## What you are asked to do
Of the material below, only the lines from the line containing "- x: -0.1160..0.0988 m" down to the line containing "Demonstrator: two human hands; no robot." belong in the answer, written out exactly.

## Dataset section

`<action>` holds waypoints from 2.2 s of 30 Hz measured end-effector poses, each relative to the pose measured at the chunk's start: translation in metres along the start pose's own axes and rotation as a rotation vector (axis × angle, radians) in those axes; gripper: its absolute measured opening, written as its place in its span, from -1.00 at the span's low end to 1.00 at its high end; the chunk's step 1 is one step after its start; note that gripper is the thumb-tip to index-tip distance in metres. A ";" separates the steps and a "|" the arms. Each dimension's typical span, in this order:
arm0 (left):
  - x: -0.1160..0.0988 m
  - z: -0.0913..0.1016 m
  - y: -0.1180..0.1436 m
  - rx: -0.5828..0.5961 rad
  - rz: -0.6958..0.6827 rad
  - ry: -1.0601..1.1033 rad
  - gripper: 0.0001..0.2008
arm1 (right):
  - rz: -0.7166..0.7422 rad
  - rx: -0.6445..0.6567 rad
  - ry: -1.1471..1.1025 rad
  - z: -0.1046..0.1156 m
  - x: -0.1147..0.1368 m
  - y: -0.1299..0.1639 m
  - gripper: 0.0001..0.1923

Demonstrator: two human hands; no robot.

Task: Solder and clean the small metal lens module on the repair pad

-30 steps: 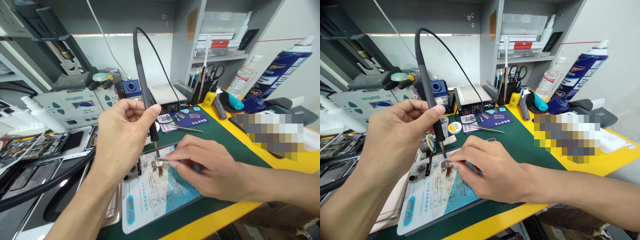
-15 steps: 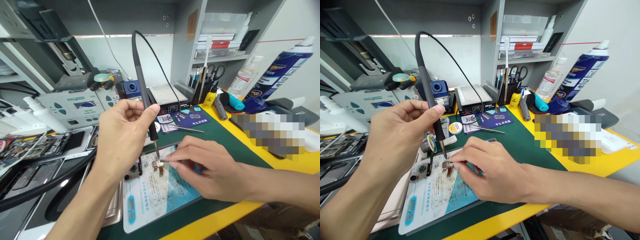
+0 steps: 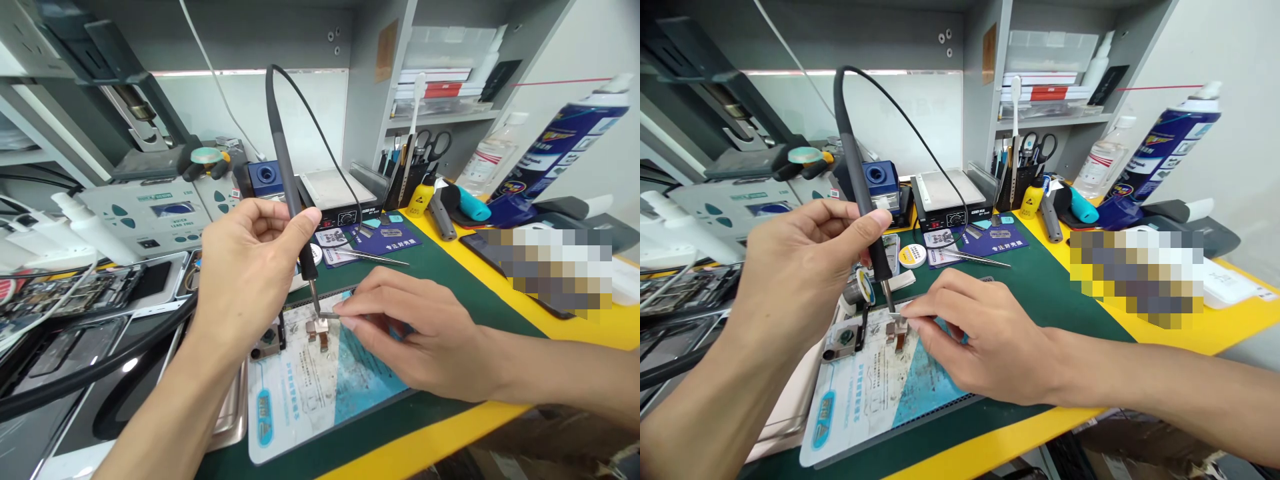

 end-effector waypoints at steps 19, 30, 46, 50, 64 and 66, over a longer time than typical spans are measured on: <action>0.000 0.001 0.001 -0.012 0.011 -0.021 -0.76 | 0.021 0.049 0.083 -0.003 0.001 0.002 -0.83; 0.001 0.003 -0.001 -0.022 -0.001 -0.031 -0.74 | 0.022 -0.016 0.017 0.001 0.003 0.003 -0.80; -0.003 0.003 -0.001 -0.037 0.004 -0.043 -0.75 | 0.024 -0.027 0.005 0.002 0.002 0.000 -0.76; -0.002 0.003 0.000 -0.035 0.020 -0.025 -0.75 | 0.021 -0.021 -0.008 0.001 0.001 0.001 -0.75; 0.000 0.002 -0.001 -0.022 0.007 -0.024 -0.75 | 0.011 0.012 0.004 -0.003 0.000 0.001 -0.80; 0.001 0.002 -0.001 -0.028 0.017 -0.024 -0.74 | 0.003 0.029 0.010 -0.004 0.000 0.001 -0.82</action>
Point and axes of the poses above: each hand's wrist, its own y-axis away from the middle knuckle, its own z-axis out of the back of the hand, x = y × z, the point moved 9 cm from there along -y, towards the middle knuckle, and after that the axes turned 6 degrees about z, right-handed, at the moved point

## Reply
  - x: -0.1160..0.0988 m
  - z: -0.0913..0.1016 m
  - y: -0.1180..0.1436 m
  - rx: -0.5828..0.5961 rad
  - rz: -0.6958..0.6827 rad
  - ry: -1.0601..1.1033 rad
  - gripper: 0.0001..0.2008
arm1 (right):
  - rz: -0.7166..0.7422 rad
  - rx: -0.6445..0.6567 rad
  - ry: -1.1471..1.1025 rad
  - z: -0.1046..0.1156 m
  - x: -0.1147..0.1368 m
  - y: -0.1299..0.1639 m
  - gripper: 0.0001..0.1923

Demonstrator: two human hands; no robot.

There is no more output to give.